_YOUR TASK_. Search the entries below for "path" and copy each matching line.

_TASK MATERIAL_.
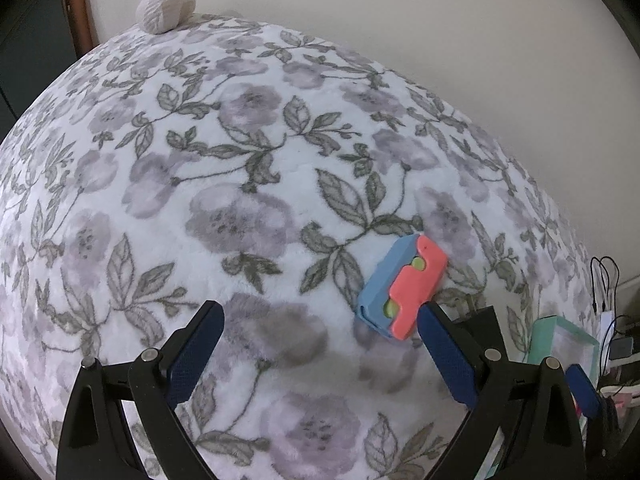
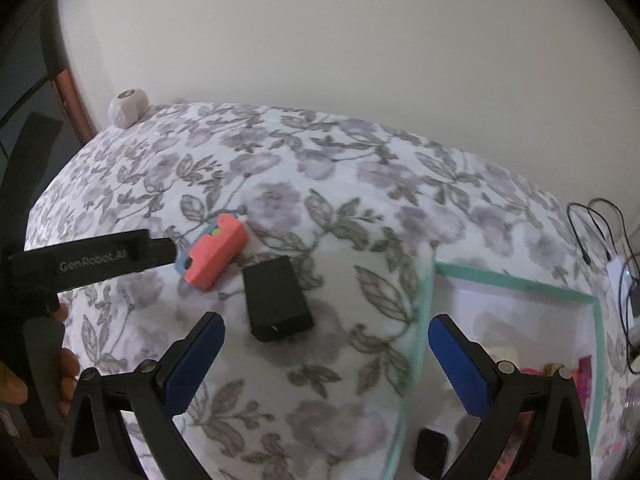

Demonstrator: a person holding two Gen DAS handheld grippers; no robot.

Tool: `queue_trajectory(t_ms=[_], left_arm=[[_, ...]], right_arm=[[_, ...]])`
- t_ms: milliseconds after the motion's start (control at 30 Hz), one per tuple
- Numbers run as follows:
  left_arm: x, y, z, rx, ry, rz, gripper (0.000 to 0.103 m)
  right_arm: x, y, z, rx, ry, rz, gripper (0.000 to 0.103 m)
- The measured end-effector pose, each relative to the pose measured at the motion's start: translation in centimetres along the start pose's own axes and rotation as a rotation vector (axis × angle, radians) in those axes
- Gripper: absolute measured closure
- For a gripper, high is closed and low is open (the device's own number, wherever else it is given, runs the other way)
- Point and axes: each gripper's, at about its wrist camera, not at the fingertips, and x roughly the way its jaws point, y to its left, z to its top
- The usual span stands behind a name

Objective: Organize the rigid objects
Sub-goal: 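Grasp the orange-blue fidget block with the left tool while the right tool grasps the black box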

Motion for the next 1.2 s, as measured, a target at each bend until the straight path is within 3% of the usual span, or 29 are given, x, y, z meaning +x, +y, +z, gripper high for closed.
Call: queue_trajectory(t_ms=[433,667,933,1200], left_arm=[[1.4,-0.3,-0.1,0.026,-0.002,-0.069,0.006],[1.7,-0.7,-0.1,0.048,-0.008,-0.095,0.006],[2.3,-1.0,-0.1,0.081,-0.025,-0.110,0.006],[2.7,-1.2,-0.2,0.102,-0.052,-0.108,0.006]], right_arm=[[3.7,1.1,0.3,-0.002,0.073,-0.008,0.000],[5.5,1.7,0.6,-0.054,0.099,-0.061,0.000],[7.2,0.1,1.0,0.020,0.119,-0.039,0.000],[7.0,-0.1,0.7,0.048,0.082,-0.049,0.007]])
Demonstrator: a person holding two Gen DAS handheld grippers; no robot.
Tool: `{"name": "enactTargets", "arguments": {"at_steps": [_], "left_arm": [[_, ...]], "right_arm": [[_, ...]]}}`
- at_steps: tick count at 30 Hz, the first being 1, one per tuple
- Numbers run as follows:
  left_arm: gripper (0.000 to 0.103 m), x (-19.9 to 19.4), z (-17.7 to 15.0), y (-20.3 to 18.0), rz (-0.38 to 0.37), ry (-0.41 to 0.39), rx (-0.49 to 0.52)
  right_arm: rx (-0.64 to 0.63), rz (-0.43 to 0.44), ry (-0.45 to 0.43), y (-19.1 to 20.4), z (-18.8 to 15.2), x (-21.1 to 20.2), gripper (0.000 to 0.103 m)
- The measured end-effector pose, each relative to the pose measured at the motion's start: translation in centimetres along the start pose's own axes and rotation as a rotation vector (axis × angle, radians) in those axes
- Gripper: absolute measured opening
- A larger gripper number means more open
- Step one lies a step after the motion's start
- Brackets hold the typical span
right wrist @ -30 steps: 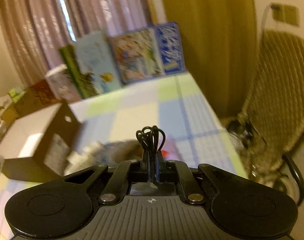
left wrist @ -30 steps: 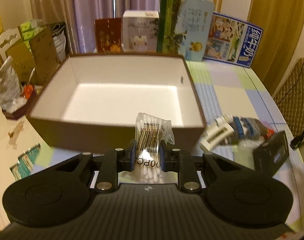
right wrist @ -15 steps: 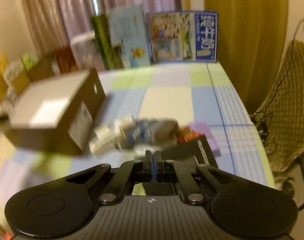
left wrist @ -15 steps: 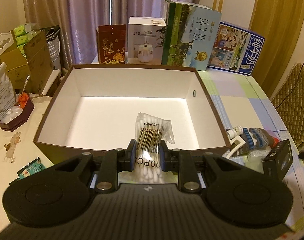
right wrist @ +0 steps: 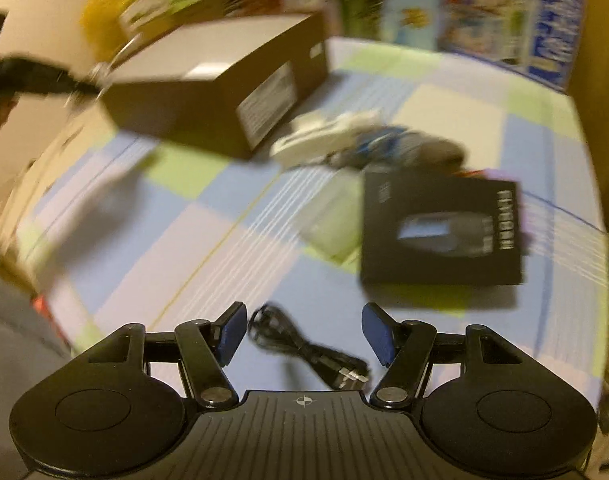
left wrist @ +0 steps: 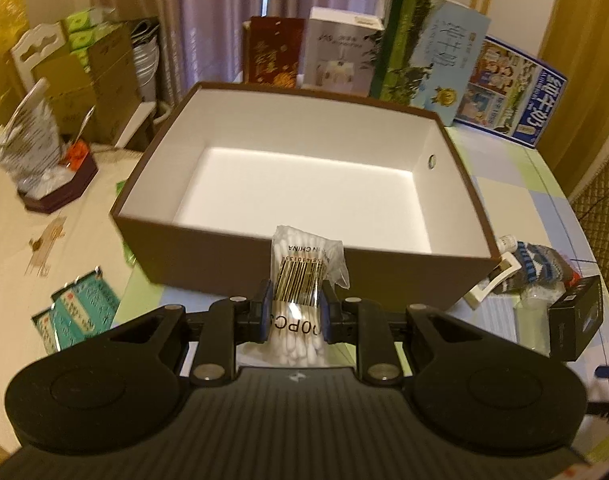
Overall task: Organize objects
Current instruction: 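Carry the swab bag with the left tool while the right tool carries the cable into the box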
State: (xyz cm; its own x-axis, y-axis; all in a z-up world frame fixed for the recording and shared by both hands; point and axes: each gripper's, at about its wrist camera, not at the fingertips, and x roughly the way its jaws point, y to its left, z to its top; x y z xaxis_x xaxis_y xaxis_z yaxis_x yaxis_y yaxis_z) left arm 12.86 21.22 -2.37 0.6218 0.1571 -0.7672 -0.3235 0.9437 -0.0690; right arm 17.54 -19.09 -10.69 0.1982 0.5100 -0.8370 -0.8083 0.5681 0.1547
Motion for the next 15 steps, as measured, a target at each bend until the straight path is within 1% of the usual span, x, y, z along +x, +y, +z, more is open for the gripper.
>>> {"name": "enactTargets", "arguments": {"at_steps": [3, 6, 7, 9, 11, 13, 14, 15], "left_arm": [[0.019, -0.6, -0.9, 0.3, 0.025, 0.005, -0.024], [0.019, -1.4, -1.8, 0.6, 0.046, 0.006, -0.048], [0.019, -1.7, -2.1, 0.7, 0.053, 0.006, -0.056], [0.019, -2.1, -2.6, 0.8, 0.064, 0.008, -0.068], [0.019, -2.4, -3.1, 0.9, 0.075, 0.012, -0.081], [0.019, -2.6, -3.5, 1.0, 0.083, 0.015, -0.092], [0.019, -2.6, -3.6, 1.0, 0.086, 0.016, -0.096], [0.019, -2.7, -3.7, 1.1, 0.089, 0.017, -0.099]], "right_arm": [[-0.096, 0.029, 0.061, 0.2, -0.3, 1.4, 0.061], [-0.176, 0.032, 0.114, 0.3, -0.8, 2.5, 0.061], [-0.197, 0.031, 0.122, 0.3, -1.0, 2.8, 0.059], [-0.221, 0.02, 0.141, 0.2, -1.2, 3.3, 0.051], [-0.222, 0.019, 0.164, 0.1, -1.3, 3.9, 0.034], [-0.246, 0.012, 0.153, 0.3, -1.3, 4.0, 0.026], [-0.259, 0.012, 0.152, 0.6, -1.3, 4.1, 0.016], [-0.263, 0.008, 0.15, 0.8, -1.3, 4.1, 0.014]]}}
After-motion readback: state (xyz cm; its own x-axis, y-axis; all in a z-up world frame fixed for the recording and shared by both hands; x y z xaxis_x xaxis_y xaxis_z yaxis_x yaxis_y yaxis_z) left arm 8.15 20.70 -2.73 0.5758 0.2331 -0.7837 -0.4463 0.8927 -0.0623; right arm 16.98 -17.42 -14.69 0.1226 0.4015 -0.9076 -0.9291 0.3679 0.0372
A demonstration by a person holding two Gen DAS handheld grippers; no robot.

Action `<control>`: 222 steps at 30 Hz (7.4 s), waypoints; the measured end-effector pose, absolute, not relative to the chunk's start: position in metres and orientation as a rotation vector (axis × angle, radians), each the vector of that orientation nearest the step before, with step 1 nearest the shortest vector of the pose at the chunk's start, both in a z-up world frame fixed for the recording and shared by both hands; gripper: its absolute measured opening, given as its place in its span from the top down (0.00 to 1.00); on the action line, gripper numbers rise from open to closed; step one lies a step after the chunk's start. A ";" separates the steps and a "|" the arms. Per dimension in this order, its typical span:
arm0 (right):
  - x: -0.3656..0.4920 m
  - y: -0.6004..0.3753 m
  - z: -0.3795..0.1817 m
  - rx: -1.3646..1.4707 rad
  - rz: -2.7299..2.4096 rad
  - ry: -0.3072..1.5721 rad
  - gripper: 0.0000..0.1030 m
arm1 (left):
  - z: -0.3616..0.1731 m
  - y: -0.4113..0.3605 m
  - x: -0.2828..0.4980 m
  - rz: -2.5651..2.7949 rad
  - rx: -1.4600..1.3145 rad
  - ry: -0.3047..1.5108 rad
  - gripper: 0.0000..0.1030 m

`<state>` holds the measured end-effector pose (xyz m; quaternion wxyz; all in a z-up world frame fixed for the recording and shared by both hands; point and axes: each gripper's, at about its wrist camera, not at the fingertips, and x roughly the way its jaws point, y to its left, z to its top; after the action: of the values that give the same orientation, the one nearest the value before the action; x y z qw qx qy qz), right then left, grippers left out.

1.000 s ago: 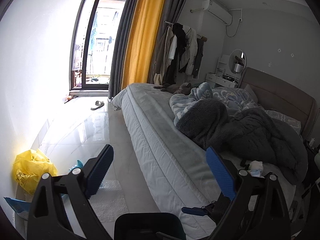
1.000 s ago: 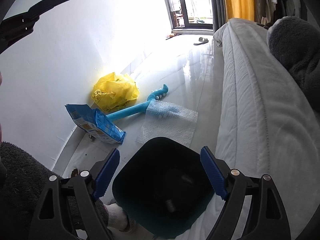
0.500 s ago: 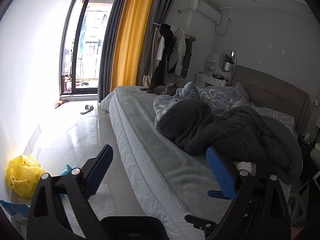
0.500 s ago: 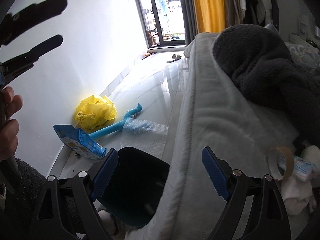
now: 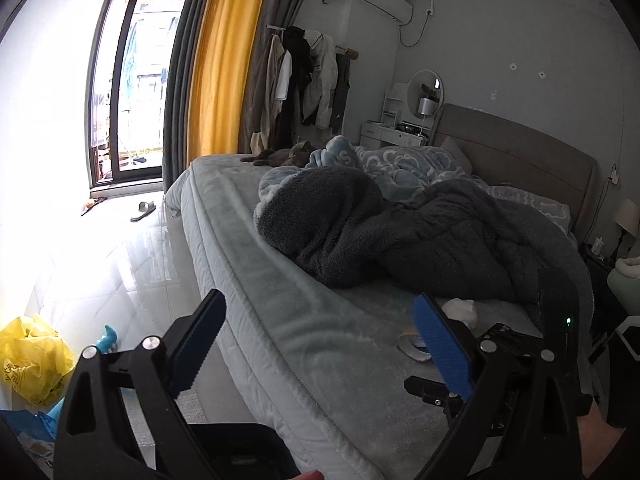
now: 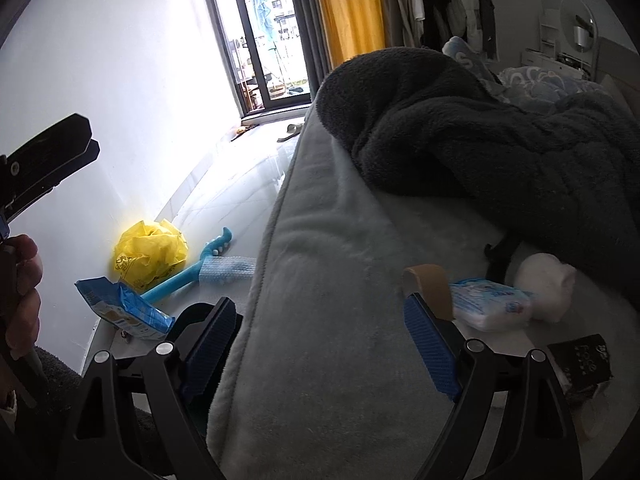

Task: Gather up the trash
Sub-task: 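Move both tools back to the remaining items on the bed, then grasp the black tissue pack with the right tool while the left grasps the tape core, then carry the tape core and tissue pack over the black trash bin, then open the right tool to drop the tissue pack while the left releases the tape core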

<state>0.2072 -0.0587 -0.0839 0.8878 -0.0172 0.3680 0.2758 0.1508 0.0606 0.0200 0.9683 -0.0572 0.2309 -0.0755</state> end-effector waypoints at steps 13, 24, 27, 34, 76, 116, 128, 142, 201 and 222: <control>0.219 -0.144 -0.088 -0.099 0.376 0.741 0.15 | 0.004 0.015 0.166 -0.229 -0.128 0.521 0.06; 0.234 -0.208 -0.113 -0.069 0.260 0.813 0.14 | -0.019 -0.032 0.182 -0.329 -0.096 0.588 0.07; 0.237 -0.215 -0.122 -0.068 0.253 0.840 0.14 | -0.030 -0.044 0.187 -0.348 -0.083 0.618 0.07; 0.244 -0.223 -0.136 -0.085 0.269 0.881 0.14 | -0.049 -0.065 0.201 -0.354 -0.062 0.666 0.08; 0.224 -0.251 -0.116 -0.030 0.362 0.808 0.32 | -0.116 -0.044 0.259 -0.397 -0.610 0.832 0.78; 0.231 -0.146 -0.061 0.083 0.582 0.716 0.32 | -0.091 -0.003 0.216 -0.206 -0.082 0.807 0.94; 0.239 -0.069 -0.067 0.036 0.680 0.758 0.32 | -0.106 0.055 0.213 -0.165 -0.144 0.915 0.94; 0.231 0.037 -0.084 -0.081 0.799 0.824 0.32 | -0.151 0.126 0.213 -0.118 -0.240 1.107 0.94; 0.205 0.218 -0.250 -0.452 0.881 1.260 0.32 | -0.099 0.287 0.153 0.131 -0.390 0.904 0.19; 0.174 0.197 -0.220 -0.449 0.913 1.197 0.18 | -0.001 0.236 0.141 0.114 -0.314 0.510 0.13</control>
<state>0.1735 0.1971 -0.2205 0.7071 -0.2021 0.5388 0.4109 0.1410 0.2361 -0.0010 0.9539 -0.1545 0.2511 0.0562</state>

_WORKED SOLUTION_.
Motion for the next 1.2 s, as measured, a target at each bend until the straight path is within 3% of the usual span, or 29 are given, x, y, z meaning +x, +y, +z, gripper high for closed.
Motion for the next 15 steps, as measured, a target at each bend until the straight path is within 1% of the usual span, x, y, z along +x, +y, +z, more is open for the gripper.

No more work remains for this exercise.